Labour nationally and locally is arguing for a localism agenda, a shift from New Labour’s top-down micro-management to greater local community empowerment. We agree with the direction of policy. We want to see strong and active local bodies – parish councils or whatever they are called – with resources and powers so local people can have a real say.
But on its own sub-localism is not enough, because it leaves strategic power over the budget and key policies with the centre, the city council, largely immune from popular involvement. The crucial question is what new structures and processes can open up council decision-making to popular participation? How can local participation at the neighbourhood, ward and constituency levels fed into and shape decision-making at the centre? What new city-wide forums are needed to allow policy to be developed across the city?
For example, open up Scrutiny committees to popular input; introduce a participatory budget-making process, set up city-wide forums bringing together citizens and councillors on key issues such as education, transport, housing and jobs. There is no shortage of ideas, learning from experiences of participation around the world.
In our view ideas like this can fire the public imagination and win a ‘no’ vote to an elected mayor in the referendum if the opposition takes them up. We have to have a credible and imaginative vision of a democratic alternative, not just a ‘vote for the status quo’.
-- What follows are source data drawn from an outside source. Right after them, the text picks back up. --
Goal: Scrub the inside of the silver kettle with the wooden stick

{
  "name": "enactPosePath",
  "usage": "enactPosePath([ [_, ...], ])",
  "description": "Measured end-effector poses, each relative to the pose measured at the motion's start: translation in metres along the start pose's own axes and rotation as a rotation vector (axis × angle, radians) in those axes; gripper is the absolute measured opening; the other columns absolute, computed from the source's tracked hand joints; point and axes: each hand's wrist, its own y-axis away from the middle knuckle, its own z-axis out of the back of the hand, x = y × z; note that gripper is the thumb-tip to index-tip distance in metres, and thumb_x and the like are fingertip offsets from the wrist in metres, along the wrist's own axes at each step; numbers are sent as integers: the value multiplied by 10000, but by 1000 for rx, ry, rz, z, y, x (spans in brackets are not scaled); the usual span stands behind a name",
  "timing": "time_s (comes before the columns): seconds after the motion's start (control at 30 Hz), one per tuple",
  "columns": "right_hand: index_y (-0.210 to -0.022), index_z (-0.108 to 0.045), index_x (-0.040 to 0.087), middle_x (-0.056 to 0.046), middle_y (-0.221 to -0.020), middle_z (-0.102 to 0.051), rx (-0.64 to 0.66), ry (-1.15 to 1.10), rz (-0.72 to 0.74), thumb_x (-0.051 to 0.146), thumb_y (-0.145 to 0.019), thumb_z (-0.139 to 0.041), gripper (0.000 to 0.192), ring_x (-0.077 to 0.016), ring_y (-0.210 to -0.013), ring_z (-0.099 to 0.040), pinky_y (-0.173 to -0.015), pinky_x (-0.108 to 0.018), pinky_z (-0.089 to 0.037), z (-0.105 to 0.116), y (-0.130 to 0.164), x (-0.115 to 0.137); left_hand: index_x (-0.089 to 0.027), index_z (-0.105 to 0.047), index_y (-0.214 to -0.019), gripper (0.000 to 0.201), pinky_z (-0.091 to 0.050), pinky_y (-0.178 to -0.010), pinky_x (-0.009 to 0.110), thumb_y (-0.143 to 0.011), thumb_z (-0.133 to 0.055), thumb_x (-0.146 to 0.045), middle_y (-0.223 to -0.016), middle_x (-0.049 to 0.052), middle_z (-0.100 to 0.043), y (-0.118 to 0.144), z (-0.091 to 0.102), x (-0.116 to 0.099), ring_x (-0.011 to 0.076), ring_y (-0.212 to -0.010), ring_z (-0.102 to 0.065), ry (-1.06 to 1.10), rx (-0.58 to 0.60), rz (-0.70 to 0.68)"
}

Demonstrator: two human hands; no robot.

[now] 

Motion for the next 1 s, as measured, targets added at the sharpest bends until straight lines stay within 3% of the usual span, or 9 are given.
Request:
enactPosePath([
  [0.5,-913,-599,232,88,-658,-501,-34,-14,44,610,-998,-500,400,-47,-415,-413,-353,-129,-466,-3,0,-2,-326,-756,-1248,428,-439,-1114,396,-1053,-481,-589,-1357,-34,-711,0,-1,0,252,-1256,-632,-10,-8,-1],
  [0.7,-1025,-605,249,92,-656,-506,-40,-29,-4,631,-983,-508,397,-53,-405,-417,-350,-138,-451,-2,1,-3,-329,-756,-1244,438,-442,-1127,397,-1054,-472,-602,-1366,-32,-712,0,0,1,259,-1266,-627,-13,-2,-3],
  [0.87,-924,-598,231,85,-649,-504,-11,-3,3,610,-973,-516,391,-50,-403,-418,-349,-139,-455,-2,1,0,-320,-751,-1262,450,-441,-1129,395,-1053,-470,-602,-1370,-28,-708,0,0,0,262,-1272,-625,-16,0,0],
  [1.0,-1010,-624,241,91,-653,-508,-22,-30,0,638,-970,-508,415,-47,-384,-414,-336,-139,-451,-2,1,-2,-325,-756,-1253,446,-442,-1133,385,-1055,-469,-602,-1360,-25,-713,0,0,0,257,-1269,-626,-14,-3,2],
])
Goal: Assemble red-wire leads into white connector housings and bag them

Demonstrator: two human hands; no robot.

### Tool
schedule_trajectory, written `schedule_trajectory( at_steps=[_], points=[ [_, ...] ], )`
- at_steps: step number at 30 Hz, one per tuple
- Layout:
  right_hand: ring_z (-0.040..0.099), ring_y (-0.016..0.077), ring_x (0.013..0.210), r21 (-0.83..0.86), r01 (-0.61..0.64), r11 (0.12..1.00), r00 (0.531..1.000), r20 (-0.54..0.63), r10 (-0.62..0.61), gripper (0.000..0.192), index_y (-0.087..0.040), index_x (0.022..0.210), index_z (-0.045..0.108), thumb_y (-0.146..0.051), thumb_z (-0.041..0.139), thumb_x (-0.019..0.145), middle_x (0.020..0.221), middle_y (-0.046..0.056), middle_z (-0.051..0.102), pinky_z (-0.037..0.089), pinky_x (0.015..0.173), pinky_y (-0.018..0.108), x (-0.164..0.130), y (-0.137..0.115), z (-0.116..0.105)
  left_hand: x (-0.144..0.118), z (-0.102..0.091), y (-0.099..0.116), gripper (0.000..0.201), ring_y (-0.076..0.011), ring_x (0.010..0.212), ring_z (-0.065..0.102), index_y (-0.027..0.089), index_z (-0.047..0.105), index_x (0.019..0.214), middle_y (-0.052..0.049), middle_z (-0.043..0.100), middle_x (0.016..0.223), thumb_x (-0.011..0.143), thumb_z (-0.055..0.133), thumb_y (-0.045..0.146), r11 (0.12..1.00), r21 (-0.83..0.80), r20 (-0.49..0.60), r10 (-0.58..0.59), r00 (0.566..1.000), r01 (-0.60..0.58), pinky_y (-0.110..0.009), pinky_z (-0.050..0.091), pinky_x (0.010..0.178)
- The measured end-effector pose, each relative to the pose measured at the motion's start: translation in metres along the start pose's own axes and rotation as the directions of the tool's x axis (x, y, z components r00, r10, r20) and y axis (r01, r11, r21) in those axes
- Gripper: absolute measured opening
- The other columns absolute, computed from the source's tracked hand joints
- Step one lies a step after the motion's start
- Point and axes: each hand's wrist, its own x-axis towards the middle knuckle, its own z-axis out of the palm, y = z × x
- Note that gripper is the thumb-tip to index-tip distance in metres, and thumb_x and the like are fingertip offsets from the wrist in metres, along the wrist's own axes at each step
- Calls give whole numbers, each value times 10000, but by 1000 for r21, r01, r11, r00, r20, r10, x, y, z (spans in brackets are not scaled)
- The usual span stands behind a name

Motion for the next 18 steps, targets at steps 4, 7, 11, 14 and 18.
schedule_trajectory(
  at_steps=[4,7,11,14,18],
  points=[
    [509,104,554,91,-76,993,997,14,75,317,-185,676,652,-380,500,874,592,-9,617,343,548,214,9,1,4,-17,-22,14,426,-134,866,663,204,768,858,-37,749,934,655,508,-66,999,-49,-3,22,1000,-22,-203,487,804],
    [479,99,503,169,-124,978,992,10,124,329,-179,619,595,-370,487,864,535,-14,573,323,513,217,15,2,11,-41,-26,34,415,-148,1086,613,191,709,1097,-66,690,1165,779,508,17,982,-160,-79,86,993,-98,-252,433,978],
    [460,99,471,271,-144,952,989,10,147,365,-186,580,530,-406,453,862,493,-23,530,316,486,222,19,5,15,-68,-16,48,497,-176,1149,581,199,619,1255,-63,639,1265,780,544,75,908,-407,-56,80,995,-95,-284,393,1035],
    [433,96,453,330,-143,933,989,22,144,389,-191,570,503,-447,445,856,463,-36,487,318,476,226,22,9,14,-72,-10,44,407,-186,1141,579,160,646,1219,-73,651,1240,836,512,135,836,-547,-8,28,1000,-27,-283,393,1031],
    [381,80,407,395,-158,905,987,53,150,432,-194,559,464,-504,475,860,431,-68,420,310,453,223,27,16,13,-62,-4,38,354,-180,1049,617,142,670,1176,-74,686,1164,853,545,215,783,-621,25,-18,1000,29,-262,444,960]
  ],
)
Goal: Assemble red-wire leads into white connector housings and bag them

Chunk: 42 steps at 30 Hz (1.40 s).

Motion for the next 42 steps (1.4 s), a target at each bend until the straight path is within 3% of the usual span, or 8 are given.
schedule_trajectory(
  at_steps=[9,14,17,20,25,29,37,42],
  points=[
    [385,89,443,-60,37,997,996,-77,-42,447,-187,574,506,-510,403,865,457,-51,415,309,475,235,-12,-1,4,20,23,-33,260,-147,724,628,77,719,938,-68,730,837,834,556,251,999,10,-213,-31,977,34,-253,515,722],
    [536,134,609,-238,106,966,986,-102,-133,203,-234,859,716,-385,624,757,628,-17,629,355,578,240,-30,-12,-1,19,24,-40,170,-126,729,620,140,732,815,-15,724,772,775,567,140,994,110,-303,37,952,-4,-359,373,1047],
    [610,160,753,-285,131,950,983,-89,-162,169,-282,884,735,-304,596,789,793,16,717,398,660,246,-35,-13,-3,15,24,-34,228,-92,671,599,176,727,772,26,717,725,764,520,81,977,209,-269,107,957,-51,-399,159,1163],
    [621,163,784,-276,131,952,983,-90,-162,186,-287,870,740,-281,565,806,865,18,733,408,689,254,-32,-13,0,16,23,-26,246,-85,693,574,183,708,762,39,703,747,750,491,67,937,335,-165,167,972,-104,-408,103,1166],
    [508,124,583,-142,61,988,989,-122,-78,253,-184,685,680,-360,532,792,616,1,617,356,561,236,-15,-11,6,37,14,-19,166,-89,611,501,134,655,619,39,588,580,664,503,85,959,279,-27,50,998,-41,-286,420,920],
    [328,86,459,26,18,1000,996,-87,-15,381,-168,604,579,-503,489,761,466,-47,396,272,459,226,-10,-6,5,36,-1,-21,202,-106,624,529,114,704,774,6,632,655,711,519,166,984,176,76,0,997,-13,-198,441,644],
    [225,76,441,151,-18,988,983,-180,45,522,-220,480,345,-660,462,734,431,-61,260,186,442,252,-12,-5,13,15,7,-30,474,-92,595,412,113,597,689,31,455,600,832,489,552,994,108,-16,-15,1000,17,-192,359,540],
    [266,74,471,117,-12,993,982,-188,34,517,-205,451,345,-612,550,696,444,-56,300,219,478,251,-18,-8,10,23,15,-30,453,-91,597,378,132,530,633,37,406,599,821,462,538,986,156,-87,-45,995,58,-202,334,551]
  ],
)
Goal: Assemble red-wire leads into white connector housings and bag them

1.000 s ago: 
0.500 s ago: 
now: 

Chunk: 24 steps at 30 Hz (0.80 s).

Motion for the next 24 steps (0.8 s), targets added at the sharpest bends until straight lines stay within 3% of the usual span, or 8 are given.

Yet the cross-party opposition campaign led by MPs Godsiff and Hemming and Tory councillor Hutchings has no such vision. In fact they don’t even have a campaign, as a visit to their website (ineptly named ‘saynotoapowerfreak’) will demonstrate – no arguments, no public activities, no functioning internal democracy (in spite of the promises). Their invisible ‘campaign’ itself mirrors the bankruptcy of their ideas and seriously risks handing over the referendum to the elected mayor camp.
For a labour movement-led campaign for a ‘no’ vote – and a democratic alternative
The left needs to urgently raise the issues around elected Mayors in the unions and the community. Time is short and the pro-elected mayor campaign is gathering momentum. We have the arguments, and we have an alternative to the ossified status quo. Now we need a campaign throughout the city for a ‘no’ vote in May.

I think you make some very cogent points- Hopefully you have submitted your thoughts to the consultation on elected Mayors. The non partisan campaign being run in Birmingham can be found at http://yestoabirminghammayor.com and we would like thoughts from those in the No camp who feel they are not being served by the Vote No to a Power Freak campaign to engage please, as many worries are shared by a number in the city. we hope to be able to get candidates to think outside of the box with powers included in their manifesto and look forward to giving more scrutiny should we get a Yes in May’s referendum.